*** DATA EXTRACT ***

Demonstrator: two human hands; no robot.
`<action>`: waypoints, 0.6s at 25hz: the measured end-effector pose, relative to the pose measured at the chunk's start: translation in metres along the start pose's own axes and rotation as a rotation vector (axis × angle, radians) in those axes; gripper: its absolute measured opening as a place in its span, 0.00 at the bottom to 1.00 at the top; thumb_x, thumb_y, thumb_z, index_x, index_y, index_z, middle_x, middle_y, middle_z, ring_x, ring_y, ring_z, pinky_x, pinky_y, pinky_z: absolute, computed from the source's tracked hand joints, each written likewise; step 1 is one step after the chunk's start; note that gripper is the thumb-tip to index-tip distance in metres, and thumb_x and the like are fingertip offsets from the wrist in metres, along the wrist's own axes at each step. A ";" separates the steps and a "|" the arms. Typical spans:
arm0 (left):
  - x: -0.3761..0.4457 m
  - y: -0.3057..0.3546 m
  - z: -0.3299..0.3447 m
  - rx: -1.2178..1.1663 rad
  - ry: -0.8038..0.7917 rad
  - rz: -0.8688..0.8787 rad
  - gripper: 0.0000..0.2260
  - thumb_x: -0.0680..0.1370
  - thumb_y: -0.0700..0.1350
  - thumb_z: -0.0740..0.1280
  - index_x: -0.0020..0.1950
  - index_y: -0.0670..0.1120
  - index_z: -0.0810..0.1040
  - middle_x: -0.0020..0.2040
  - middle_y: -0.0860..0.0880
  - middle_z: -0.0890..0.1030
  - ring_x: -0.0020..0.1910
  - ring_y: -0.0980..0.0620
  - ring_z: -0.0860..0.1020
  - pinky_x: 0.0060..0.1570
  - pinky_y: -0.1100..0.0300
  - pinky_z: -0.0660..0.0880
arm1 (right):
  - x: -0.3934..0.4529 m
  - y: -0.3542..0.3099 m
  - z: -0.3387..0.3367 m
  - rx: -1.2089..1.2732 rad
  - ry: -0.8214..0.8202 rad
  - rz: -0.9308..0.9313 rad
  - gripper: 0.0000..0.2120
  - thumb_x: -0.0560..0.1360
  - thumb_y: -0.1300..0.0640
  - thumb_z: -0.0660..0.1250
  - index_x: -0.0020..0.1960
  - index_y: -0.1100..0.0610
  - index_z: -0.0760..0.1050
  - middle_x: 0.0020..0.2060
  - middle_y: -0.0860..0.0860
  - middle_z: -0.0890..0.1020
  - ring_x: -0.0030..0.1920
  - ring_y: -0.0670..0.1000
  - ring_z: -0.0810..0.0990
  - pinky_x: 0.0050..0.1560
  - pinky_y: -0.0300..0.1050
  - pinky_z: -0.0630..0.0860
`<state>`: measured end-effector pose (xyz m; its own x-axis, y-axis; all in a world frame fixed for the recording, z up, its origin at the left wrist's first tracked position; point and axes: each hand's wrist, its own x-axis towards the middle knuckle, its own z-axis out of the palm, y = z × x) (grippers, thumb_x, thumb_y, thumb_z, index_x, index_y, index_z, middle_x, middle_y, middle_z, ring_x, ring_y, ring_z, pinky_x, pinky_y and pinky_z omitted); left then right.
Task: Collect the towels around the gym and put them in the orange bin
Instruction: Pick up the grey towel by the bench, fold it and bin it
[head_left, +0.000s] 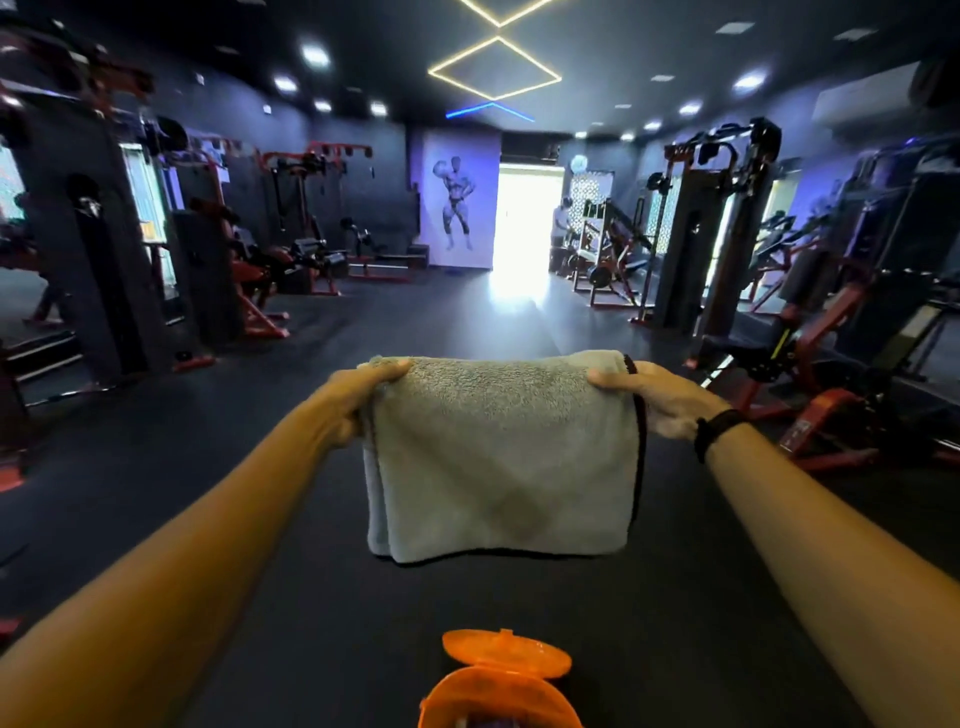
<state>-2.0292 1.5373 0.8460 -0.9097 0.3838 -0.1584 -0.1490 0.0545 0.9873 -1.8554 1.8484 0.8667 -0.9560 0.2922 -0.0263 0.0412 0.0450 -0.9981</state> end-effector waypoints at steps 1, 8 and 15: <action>-0.004 0.000 -0.003 -0.009 -0.018 0.045 0.34 0.60 0.54 0.81 0.62 0.43 0.77 0.59 0.44 0.79 0.57 0.44 0.77 0.55 0.48 0.76 | 0.001 0.003 -0.001 -0.019 -0.001 -0.039 0.46 0.47 0.50 0.85 0.62 0.62 0.76 0.55 0.59 0.82 0.54 0.57 0.82 0.47 0.48 0.82; -0.007 0.007 -0.011 0.363 0.012 0.437 0.37 0.62 0.37 0.80 0.69 0.45 0.70 0.56 0.45 0.76 0.57 0.46 0.76 0.55 0.55 0.74 | 0.002 0.006 0.000 -0.283 0.095 -0.162 0.56 0.60 0.69 0.79 0.77 0.52 0.51 0.66 0.52 0.67 0.66 0.54 0.71 0.66 0.54 0.71; -0.010 0.005 -0.026 0.931 -0.028 0.527 0.13 0.66 0.51 0.78 0.45 0.46 0.83 0.44 0.47 0.81 0.46 0.50 0.77 0.49 0.52 0.75 | -0.004 0.020 -0.003 -0.882 0.111 -0.265 0.15 0.63 0.48 0.79 0.36 0.58 0.80 0.32 0.54 0.77 0.35 0.52 0.75 0.36 0.45 0.68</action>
<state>-2.0310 1.5103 0.8526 -0.7618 0.5849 0.2783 0.6256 0.5528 0.5505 -1.8499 1.8504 0.8473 -0.9343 0.2561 0.2480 0.0746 0.8206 -0.5666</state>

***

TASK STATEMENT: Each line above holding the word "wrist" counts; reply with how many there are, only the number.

REPLY: 2